# PSE Nova tuning ?



## purplewg (Sep 13, 2010)

Ok, I am trying to tune a PSE Nova I bought used for the GF. The thing is really shooting well and so is she. We did the walk back tuning a week or so ago and now we noticed the arrow doesn't seem to be inline with the string as a recommended starting point. The tip is cocked out to the right (left hand bow). Looking down the string it doesn't look too bad but as you can see from the picture (which exaggerates it) it is cocked out. She is using a string attached release not a loop attached.

So last night I attempted to pull the rest in to get the arrow more inline with the string but where it needed to be the fletchings would hit the brace and I would have no adjustment left on the front sights to correct for pulling the arrow back towards the brace.

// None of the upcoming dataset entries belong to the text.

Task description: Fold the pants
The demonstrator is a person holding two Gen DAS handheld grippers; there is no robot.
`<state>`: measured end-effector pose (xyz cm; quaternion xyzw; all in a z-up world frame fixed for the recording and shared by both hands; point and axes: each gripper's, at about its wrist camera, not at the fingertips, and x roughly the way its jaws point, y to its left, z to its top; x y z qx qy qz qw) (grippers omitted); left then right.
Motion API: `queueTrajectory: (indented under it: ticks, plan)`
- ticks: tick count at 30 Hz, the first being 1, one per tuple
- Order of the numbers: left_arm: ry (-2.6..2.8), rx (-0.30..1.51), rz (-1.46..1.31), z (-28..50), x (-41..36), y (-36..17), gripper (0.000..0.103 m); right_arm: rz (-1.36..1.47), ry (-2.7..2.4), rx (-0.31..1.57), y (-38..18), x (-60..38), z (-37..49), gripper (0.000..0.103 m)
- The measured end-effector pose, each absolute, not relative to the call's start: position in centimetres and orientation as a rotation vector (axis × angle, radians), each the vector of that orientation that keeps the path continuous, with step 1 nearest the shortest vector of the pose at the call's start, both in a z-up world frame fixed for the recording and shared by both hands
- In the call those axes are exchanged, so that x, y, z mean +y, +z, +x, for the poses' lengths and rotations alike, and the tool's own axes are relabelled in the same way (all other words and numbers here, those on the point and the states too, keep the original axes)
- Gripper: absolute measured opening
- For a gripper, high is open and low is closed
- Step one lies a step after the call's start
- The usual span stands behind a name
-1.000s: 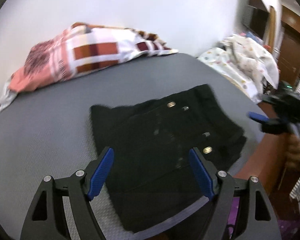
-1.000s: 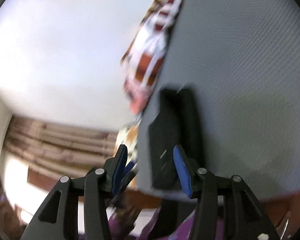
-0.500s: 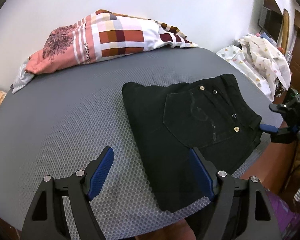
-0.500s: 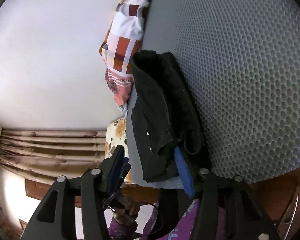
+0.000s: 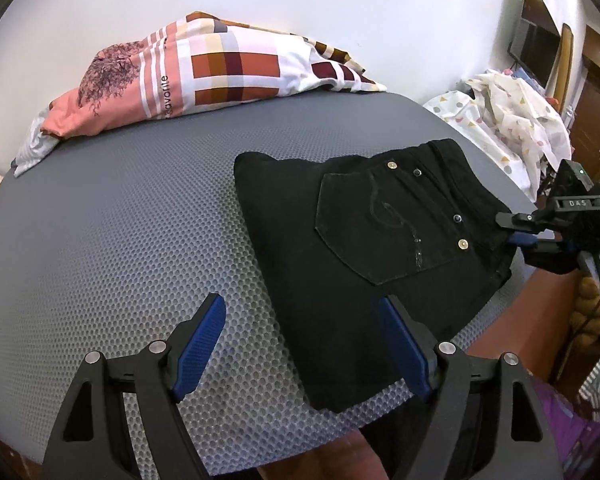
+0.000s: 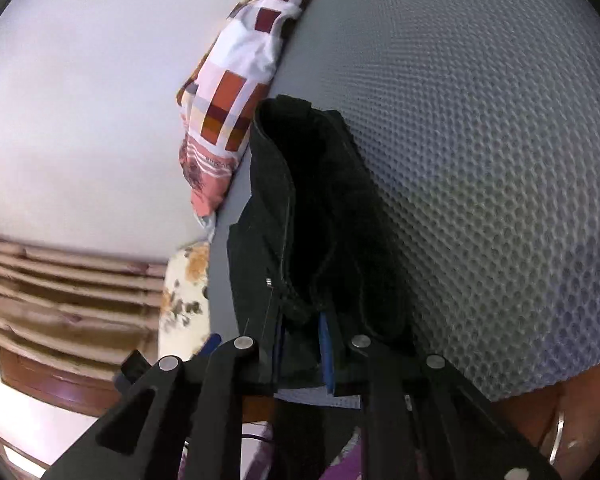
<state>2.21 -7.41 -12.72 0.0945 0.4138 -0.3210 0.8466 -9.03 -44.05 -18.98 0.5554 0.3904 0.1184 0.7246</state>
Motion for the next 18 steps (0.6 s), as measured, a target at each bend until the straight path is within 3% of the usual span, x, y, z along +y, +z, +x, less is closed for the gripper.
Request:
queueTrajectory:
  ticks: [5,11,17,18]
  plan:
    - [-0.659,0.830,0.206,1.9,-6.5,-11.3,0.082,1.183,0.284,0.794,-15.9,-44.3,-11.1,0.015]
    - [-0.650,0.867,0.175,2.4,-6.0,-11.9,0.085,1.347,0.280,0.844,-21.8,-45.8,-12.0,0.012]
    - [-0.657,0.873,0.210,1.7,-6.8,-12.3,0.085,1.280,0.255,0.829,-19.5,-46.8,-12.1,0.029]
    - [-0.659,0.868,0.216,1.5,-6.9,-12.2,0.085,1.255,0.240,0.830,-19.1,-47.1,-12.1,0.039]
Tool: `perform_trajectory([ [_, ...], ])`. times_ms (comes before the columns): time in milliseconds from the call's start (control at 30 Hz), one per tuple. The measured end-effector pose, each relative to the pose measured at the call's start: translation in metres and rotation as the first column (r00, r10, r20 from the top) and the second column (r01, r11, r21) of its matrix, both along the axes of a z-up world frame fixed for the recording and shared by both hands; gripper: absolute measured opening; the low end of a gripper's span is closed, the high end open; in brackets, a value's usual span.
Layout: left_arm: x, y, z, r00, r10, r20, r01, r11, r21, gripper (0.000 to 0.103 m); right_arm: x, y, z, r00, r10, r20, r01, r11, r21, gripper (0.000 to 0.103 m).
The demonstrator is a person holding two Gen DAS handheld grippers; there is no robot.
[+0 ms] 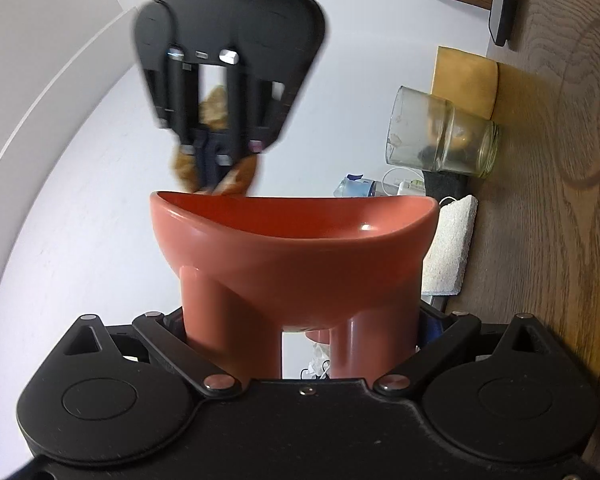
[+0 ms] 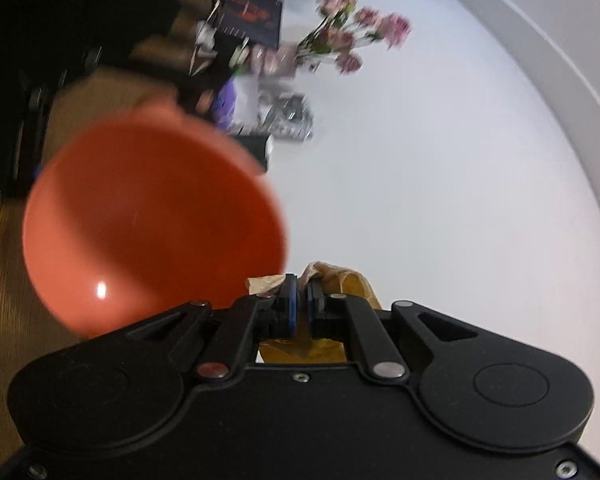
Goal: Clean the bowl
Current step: 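Sweep the paper towel across the bowl interior with the right gripper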
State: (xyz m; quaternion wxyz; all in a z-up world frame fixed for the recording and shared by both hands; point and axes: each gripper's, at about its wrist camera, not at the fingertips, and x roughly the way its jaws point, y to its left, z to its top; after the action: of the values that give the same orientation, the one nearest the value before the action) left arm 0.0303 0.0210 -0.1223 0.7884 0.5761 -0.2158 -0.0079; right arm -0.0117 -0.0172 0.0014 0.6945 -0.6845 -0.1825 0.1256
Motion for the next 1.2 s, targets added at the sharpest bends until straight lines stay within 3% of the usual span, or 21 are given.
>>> perform_trajectory([
  [300,-0.001,0.003,0.002,1.0,0.0,-0.015,0.0,1.0,-0.009,0.097,0.005,-0.025,-0.045,0.99,-0.082,-0.116,0.073,0.994,-0.082,0.006],
  [400,-0.001,0.003,0.003,1.0,0.0,-0.02,-0.001,1.0,-0.011,0.097,-0.009,-0.026,-0.071,0.983,-0.076,-0.166,0.054,0.989,-0.134,0.006],
  [667,0.001,0.003,0.005,0.999,0.001,-0.034,-0.001,1.0,-0.018,0.097,-0.04,-0.016,-0.092,0.973,-0.013,-0.231,-0.019,0.991,-0.136,0.006],
  [1000,0.001,0.002,0.003,1.0,0.001,-0.016,-0.001,1.0,-0.009,0.097,-0.072,0.012,-0.093,0.964,0.104,-0.245,-0.127,0.989,-0.079,0.009],
  [1200,0.0,0.001,0.003,1.0,0.001,-0.006,-0.001,1.0,-0.003,0.097,-0.087,0.023,-0.088,0.95,0.135,-0.282,-0.114,0.989,0.092,0.008],
])
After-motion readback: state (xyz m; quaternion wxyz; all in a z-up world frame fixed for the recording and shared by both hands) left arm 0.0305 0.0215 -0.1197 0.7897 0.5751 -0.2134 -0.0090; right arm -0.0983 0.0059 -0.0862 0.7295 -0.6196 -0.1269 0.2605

So, I moved the rest back to where I had it which cocks the tip of the arrow out. 

Now as you can see in the target pic, it shoots pretty dang well as is. She has been shooting about two months and the target was at 25 yards. I know I these are offset left but I wouldn't expect that tight of a group from an arrow launching pointing out. I have not paper tuned it but what I can see in flight there is no porpoising. The arrow flies pretty dang good.

Opinions?


----------



## MysticFlight (Feb 8, 2006)

That is alot to the outside but if you are getting good arrow flight and walkback tuned I wouldnt change it. I have seen the novas that wont tune at all no matter what so stick with what you have and let her enjoy shooting


----------



## purplewg (Sep 13, 2010)

Thanks for the reply. The pic does exaggerate it a bit but it sure points out further than my Brute. I keep telling her "who cares what it looks like, look at those groups". Her next group was almost exactly the same except on the right side of the bull. lol That's seven arrows.


----------



## HoosierGrass75 (Nov 19, 2010)

Are you noticing the arrow cocked to the side while at rest or at full draw? In my experience, a tuned bow will sometimes have the arrow cocked a little at rest, but right down the middle at full draw. Just my .02cents, I say if she's grouping both field tips and broadheads the same, then don't mess with it. Let her shoot and have fun!


----------



## girlbowhunt247 (Nov 29, 2008)

Bows with the older style riser cut out and skinny shelf were designed for a shoot around arrow rest, and to be shot with feathers with the cock vane pointed outward (the feathers if they have contact with the riser will bend back out of the way). Plastic vanes will deflect with any contact. 

It's hard to make the arrow point straight off the string with the newer arrow rests that are out today, centering the arrow's left/right position with the string will cause vane contact. If you have to use a whisker biscuit or other rest besides the shoot around, try and use feathers on the arrows for less arrow deflection when shot. 

I'm assume your sight is adjusted and maxed out as far to the left as it will go? 

It's just one of those things with this bow style.

Leaving the arrow pointing to the left of the string will exaggerate the arrows point of impact even farther to the left at longer distances. If she keeps her hunting range under 30 yards, and she is shooting consistent nice groups that is just a little bit left, but is *consistent*, you might as well leave it and have her use a little of instinctive shooting and aim to the right a bit.


----------



## dwagoner (Sep 27, 2007)

bow torque from shooter can be an issue also, stand behind her and see if you can notice any torque while shes at full draw


----------



## purplewg (Sep 13, 2010)

HoosierGrass75 said:


> Are you noticing the arrow cocked to the side while at rest or at full draw? In my experience, a tuned bow will sometimes have the arrow cocked a little at rest, but right down the middle at full draw. Just my .02cents, I say if she's grouping both field tips and broadheads the same, then don't mess with it. Let her shoot and have fun!


I see it mostly at rest. I had her shot some of my lighted nocks and I see no porpoising. Flies straight. If I move the rest over further to straighten the arrow is starts to get way out of line with the string so I have left it alone. I think she is ok with it now.


----------



## purplewg (Sep 13, 2010)

girlbowhunt247 said:


> Bows with the older style riser cut out and skinny shelf were designed for a shoot around arrow rest, and to be shot with feathers with the cock vane pointed outward (the feathers if they have contact with the riser will bend back out of the way). Plastic vanes will deflect with any contact.
> 
> It's hard to make the arrow point straight off the string with the newer arrow rests that are out today, centering the arrow's left/right position with the string will cause vane contact. If you have to use a whisker biscuit or other rest besides the shoot around, try and use feathers on the arrows for less arrow deflection when shot.
> 
> ...


Thanks, the bow doesn't shoot left like the pic shows. That was just her hold for that group. I was more interested in pointing out it shoots a good group even with the arrow pointed off to the right. I shot a 3 arrow group right after her with her bow and had two centered in the gold ring and one in the red and I am a right handed shooter shooting her bow lefty. I think I have her convinced it is just the nature of the bow.


----------